Although factors other than glucose affect glycosylated hemoglobin A1c (HbA1c),1-3 HbA1c is used to monitor glycemia.4 Studies have shown racial differences5 and variations6 in continuous glucose monitor (CGM)-measured mean glucose and laboratory HbA1c values. CGM use in youth has increased7; however, optimal utilization of CGM metrics as a proxy for HbA1c, particularly in specific populations, remains uncertain.

We aimed to evaluate the correlation of CGM metrics to HbA1c in youth with type 1 diabetes, identify the strongest correlation, and determine if patient characteristics significantly mitigate correlations. We reviewed data from non-Hispanic White (NHW) and non-Hispanic Black (NHB) youth with type 1 diabetes at Children's of Alabama from July 2019 to January 2022. Data included HbA1c, demographics, duration of diabetes, type of insulin administration, and CGM data from 14 and 90 days before HbA1c measurement. As the goal was to assess the correlation of CGM metrics and HbA1c in real-world use, there was no requirement for days or percentage of days for CGM use for data inclusion.
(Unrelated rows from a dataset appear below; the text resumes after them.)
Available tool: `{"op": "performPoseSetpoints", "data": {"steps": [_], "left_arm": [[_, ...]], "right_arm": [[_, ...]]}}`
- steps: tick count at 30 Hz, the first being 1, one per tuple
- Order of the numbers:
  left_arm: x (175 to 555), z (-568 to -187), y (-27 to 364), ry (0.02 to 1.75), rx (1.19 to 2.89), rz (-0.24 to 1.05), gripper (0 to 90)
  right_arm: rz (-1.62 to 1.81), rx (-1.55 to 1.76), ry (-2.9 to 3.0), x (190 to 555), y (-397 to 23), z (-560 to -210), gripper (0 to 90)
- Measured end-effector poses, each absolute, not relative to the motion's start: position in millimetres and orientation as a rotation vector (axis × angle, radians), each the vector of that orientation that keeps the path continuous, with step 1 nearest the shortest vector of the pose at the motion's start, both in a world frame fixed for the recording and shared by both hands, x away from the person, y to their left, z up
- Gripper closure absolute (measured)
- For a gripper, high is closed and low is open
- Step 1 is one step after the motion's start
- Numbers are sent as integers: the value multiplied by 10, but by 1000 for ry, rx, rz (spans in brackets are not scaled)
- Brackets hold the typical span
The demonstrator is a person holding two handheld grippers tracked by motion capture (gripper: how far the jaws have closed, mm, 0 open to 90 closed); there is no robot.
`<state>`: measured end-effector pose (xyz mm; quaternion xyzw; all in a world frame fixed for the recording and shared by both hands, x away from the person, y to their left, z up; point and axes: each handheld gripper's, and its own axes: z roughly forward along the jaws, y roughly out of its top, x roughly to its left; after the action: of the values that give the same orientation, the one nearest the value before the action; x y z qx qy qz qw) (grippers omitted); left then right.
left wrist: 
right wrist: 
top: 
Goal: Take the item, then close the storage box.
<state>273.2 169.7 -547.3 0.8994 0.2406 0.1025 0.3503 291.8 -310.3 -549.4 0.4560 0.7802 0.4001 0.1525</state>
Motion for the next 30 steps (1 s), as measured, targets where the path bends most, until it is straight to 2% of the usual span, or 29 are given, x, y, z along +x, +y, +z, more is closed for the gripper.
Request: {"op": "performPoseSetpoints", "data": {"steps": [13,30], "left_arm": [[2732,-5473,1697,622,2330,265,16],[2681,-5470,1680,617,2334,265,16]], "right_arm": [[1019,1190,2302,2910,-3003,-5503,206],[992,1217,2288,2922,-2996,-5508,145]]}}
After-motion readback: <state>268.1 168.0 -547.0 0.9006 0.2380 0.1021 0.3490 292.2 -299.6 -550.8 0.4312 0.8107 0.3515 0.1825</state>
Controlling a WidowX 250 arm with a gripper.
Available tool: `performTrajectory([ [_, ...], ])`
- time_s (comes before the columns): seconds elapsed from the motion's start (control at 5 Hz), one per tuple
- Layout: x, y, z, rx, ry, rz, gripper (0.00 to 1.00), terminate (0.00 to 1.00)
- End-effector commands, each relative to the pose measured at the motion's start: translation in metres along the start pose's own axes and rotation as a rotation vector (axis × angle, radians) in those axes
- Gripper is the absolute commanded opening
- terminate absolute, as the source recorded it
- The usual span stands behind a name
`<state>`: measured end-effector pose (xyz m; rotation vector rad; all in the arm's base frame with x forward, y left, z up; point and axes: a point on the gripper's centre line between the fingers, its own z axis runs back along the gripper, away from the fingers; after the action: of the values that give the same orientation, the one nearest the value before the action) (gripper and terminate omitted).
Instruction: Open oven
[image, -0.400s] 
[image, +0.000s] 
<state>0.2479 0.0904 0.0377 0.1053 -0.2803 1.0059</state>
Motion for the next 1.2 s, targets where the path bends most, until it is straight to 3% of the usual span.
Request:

Demographics and metrics were inspected by summary statistics and compared between groups using distribution-appropriate bivariate tests. We examined smoothed scatterplots between each metric and HbA1c stratified by subject characteristics. After plots suggested no important nonlinear trends or interactions, we identified which metrics were most strongly related to HbA1c using linear regression and repeated this for subcohorts stratified by patient characteristics including: HbA1c cohorts (adequate, moderate, and poor glycemic management as defined by HbA1c: <7.5% [58 mmol/mol], 7.5%–9.5% [58–80 mmol/mol], and >9.5% [80 mmol/mol]), race, sex, age, and duration of diabetes. Finally, for high-ranking measures, we fit regression models adjusted for CGM metric along with patient characteristics to check whether the model coefficient of the metric changed appreciably.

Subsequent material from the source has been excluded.